UN errors in Sri Lanka war's climax revealed in damning report
The United Nations failed in its mandate to protect civilians in the final months of Sri Lanka's civil war, according to a draft of a damning internal UN report seen by the BBC.
"Events in Sri Lanka mark a grave failure of the UN," the draft said, adding that the world body should "be able to meet a much higher standard in fulfilling its protection and humanitarian responsibilities".
Sri Lankan forces finally crushed Tamil rebels in May 2009, following decades of brutal fighting. The conflict claimed up to 100,000 lives, according to UN estimates, and both sides are accused of war crimes.

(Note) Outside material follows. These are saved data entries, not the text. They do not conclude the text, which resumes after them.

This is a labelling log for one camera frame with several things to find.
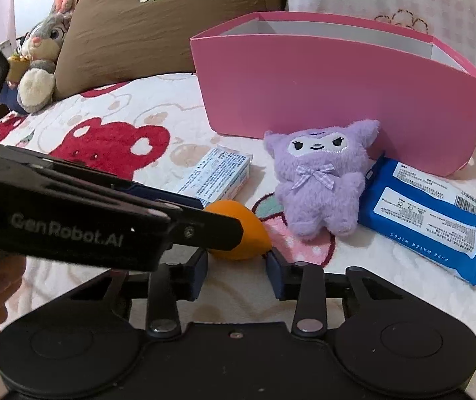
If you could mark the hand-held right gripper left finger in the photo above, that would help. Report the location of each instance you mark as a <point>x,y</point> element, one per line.
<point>198,275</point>

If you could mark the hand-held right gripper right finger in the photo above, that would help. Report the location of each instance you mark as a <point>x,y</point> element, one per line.
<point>273,275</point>

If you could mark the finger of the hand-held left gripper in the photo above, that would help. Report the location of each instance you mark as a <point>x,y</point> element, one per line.
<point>213,227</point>
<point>158,195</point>

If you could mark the orange egg-shaped sponge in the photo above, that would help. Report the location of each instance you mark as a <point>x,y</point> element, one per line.
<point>256,239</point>

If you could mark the small white carton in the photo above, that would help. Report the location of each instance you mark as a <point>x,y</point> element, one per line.
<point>217,175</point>

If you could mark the purple plush toy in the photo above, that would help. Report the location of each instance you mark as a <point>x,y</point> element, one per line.
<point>317,187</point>

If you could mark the blue wet wipes pack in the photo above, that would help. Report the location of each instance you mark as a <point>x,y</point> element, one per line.
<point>421,225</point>

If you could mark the pink cardboard box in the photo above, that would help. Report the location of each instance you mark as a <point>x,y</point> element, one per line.
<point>325,91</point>

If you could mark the brown pillow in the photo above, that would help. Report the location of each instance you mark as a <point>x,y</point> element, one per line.
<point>158,41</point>

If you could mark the grey bunny plush toy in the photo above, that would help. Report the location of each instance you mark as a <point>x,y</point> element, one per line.
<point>48,29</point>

The report blasts senior UN staff in the Sri Lankan capital, Colombo, who "did not perceive the prevention of killing of civilians as their responsibility - and agency and department heads ... were not instructing them otherwise".

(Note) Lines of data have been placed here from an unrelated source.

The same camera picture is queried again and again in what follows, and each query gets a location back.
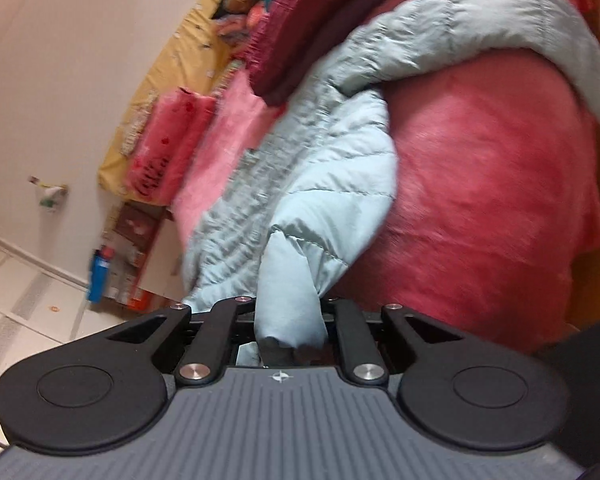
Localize pink printed pillow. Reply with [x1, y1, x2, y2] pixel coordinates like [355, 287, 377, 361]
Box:
[125, 87, 216, 201]

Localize cardboard box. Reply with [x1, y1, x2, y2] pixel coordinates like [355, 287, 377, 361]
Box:
[102, 202, 173, 311]

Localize blue bottle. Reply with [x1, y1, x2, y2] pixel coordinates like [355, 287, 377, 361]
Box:
[87, 247, 113, 303]

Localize maroon quilted blanket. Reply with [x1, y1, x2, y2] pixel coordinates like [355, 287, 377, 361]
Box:
[235, 0, 401, 106]

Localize light blue-grey down jacket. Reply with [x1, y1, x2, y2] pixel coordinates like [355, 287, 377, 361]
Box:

It accuses the UN of failing to make public that "a large majority" of civilian deaths were caused by government shelling, a charge Colombo repeatedly denied.

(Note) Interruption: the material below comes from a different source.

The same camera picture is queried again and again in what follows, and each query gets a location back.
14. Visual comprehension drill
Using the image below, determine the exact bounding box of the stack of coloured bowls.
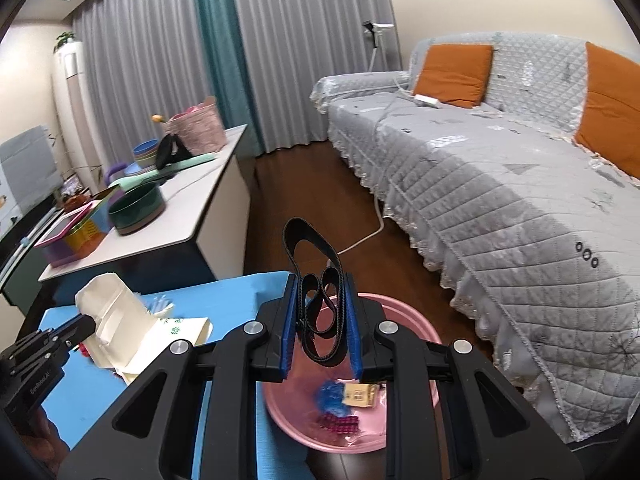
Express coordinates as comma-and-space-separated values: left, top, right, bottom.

The panel also questioned the UN's decision to pull out its staff from the Sri Lankan war zone in September 2008, after the government warned it could no longer guarantee their safety.
Senior UN sources said that UN Secretary General Ban Ki-moon was determined to act on the report's recommendations in order to "learn lessons" from Sri Lanka and respond more effectively to new international crises.